**Prompt**
Look below for the lines from the one with "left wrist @" to the one with "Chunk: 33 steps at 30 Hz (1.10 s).", and copy exactly those lines, both ends included.

Collected data entries
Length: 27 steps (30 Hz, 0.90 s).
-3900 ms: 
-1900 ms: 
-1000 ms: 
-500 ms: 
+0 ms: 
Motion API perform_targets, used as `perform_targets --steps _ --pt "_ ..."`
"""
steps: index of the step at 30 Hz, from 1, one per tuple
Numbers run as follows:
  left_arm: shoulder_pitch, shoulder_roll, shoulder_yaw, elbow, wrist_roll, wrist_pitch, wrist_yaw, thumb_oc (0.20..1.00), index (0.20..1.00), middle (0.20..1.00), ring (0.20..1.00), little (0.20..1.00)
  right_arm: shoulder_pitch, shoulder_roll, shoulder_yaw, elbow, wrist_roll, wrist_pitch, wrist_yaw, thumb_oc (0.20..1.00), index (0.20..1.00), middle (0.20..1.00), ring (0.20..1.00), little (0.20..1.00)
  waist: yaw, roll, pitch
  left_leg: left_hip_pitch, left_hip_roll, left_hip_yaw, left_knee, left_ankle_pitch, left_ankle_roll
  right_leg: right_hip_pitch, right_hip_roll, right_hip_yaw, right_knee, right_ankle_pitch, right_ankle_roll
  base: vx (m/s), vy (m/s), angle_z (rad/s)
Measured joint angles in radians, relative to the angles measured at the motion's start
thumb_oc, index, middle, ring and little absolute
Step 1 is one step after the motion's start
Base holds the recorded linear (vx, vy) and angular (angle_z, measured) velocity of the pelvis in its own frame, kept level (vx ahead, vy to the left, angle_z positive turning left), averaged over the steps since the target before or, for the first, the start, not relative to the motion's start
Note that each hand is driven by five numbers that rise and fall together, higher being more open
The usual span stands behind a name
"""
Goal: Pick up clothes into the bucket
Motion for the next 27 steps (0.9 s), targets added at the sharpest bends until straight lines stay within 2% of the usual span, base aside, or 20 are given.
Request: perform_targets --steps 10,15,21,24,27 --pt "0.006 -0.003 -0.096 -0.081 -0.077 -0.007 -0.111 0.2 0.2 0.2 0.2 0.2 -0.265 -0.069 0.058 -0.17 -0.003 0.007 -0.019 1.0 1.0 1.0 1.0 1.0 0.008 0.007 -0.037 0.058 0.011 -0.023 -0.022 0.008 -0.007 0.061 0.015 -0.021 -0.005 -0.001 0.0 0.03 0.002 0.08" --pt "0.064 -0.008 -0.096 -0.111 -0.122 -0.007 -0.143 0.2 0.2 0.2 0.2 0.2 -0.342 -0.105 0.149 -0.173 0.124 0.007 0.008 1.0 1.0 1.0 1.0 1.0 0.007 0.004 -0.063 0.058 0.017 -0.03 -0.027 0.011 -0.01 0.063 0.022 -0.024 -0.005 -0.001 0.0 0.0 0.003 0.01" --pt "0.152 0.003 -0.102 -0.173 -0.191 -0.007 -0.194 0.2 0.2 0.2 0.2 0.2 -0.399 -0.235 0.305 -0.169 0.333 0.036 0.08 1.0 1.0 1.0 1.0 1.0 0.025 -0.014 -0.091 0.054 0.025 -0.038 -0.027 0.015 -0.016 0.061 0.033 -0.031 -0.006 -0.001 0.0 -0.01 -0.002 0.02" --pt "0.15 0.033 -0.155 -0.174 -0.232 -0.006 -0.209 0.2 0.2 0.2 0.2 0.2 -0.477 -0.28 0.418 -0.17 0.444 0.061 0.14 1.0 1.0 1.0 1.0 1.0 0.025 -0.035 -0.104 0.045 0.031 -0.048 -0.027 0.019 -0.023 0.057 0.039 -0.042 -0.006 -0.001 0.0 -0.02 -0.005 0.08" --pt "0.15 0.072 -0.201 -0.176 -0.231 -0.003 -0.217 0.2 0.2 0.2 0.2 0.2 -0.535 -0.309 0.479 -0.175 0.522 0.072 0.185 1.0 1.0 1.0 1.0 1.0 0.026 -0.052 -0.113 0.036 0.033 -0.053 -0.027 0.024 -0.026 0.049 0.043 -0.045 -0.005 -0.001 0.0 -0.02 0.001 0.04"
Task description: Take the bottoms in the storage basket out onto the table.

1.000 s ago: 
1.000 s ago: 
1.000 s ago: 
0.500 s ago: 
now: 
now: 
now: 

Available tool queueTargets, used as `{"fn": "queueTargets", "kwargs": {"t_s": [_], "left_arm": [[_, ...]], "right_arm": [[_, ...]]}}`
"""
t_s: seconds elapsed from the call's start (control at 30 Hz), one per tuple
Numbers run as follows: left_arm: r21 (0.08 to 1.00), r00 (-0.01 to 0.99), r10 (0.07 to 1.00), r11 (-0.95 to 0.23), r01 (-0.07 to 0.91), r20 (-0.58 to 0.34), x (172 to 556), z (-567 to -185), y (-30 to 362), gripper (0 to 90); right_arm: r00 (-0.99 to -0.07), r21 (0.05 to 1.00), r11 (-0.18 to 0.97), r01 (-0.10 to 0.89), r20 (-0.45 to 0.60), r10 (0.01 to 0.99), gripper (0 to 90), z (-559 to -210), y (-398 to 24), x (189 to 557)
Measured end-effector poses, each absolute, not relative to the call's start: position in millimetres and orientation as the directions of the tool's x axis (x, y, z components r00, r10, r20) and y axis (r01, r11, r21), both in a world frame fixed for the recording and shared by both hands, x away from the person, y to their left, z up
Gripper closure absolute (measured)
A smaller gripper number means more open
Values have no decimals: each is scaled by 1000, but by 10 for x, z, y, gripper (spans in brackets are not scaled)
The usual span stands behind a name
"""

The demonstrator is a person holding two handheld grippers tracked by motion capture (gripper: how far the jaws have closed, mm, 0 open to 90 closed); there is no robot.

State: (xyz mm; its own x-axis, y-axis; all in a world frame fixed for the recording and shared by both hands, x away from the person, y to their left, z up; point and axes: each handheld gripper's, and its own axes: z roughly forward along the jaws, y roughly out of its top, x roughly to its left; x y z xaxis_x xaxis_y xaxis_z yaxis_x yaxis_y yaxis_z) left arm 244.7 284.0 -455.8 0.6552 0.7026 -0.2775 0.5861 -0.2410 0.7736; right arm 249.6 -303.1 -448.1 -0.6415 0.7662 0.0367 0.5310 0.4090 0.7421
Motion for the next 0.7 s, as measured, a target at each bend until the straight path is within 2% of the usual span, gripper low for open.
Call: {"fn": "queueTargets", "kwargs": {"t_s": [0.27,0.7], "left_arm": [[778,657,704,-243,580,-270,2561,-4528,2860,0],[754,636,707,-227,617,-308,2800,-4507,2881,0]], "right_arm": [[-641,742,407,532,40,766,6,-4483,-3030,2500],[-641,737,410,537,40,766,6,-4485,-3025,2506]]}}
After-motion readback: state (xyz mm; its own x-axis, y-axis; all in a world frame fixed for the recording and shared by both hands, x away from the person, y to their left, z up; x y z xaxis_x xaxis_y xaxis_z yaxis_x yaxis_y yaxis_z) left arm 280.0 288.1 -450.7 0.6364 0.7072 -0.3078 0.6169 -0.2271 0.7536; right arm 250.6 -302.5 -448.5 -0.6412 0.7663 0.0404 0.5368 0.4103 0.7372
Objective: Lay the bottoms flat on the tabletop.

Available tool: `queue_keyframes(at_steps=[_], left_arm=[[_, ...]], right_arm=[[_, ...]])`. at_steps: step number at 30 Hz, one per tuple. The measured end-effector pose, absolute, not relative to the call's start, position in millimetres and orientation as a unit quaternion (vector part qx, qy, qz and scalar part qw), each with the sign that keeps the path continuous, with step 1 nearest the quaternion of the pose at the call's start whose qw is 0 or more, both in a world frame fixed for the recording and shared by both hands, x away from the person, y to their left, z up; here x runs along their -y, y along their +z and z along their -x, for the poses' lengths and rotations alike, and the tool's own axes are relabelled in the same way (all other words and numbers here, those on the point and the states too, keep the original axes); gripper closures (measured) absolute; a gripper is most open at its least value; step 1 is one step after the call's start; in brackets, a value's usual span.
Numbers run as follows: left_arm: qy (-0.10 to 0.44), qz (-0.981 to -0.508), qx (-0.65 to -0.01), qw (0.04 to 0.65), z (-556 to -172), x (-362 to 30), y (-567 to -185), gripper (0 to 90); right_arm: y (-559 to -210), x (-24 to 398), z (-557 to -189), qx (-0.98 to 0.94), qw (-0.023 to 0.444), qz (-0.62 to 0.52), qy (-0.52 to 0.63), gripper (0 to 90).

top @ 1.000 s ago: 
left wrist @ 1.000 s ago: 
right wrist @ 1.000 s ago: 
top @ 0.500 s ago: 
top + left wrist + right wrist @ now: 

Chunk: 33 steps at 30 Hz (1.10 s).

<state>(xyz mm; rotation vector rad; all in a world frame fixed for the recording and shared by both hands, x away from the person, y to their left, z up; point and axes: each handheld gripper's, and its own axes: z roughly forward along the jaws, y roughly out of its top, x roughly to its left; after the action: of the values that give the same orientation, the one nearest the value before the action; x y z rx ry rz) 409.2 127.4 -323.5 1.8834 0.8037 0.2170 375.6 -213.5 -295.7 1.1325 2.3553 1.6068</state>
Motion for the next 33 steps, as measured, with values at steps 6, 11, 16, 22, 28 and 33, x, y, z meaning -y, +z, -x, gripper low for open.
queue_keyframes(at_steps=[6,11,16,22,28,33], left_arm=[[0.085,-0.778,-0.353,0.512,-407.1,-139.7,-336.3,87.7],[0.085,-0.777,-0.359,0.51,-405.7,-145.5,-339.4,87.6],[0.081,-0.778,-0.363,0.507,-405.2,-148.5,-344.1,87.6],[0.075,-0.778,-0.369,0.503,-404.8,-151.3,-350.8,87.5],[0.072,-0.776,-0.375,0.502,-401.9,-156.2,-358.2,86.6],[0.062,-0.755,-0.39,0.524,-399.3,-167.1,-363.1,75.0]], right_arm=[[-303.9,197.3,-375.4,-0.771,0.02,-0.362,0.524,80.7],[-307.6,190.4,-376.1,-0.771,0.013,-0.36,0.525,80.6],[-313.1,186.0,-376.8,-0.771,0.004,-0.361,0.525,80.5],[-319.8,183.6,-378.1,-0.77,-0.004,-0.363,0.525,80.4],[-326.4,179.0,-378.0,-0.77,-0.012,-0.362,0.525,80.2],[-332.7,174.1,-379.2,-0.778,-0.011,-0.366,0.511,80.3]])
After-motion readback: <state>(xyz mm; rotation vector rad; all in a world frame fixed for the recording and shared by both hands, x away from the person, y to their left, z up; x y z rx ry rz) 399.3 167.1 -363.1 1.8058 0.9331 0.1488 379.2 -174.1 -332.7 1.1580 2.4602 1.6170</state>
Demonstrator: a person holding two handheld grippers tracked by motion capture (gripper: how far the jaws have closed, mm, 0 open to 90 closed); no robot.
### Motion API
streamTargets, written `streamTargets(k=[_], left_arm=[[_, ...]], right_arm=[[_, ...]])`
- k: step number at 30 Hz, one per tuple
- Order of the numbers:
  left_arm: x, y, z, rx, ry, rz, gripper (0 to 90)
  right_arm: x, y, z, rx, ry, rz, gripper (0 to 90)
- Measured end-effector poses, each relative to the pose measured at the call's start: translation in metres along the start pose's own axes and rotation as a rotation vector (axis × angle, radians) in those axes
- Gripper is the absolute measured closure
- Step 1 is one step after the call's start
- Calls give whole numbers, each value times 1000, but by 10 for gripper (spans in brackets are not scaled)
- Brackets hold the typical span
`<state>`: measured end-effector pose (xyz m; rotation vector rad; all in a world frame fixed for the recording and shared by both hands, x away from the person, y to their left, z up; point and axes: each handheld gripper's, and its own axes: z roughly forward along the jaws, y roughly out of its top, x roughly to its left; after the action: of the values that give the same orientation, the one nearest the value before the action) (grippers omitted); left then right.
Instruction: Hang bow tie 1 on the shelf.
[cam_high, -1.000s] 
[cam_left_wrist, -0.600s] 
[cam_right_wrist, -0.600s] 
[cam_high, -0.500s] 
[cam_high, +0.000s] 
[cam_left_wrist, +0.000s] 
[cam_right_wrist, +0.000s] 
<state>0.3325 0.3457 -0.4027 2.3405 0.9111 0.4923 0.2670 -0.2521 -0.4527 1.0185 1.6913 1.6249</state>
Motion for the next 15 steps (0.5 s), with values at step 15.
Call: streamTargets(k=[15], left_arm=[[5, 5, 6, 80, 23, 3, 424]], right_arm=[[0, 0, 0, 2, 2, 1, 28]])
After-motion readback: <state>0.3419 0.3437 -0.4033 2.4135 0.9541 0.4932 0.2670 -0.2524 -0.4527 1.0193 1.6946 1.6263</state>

**Solution to this task**
left wrist @ 1.000 s ago: 
right wrist @ 1.000 s ago: 
top @ 0.500 s ago: 
top + left wrist + right wrist @ now: 

Chunk: 33 steps at 30 Hz (1.10 s).

This exercise is now done.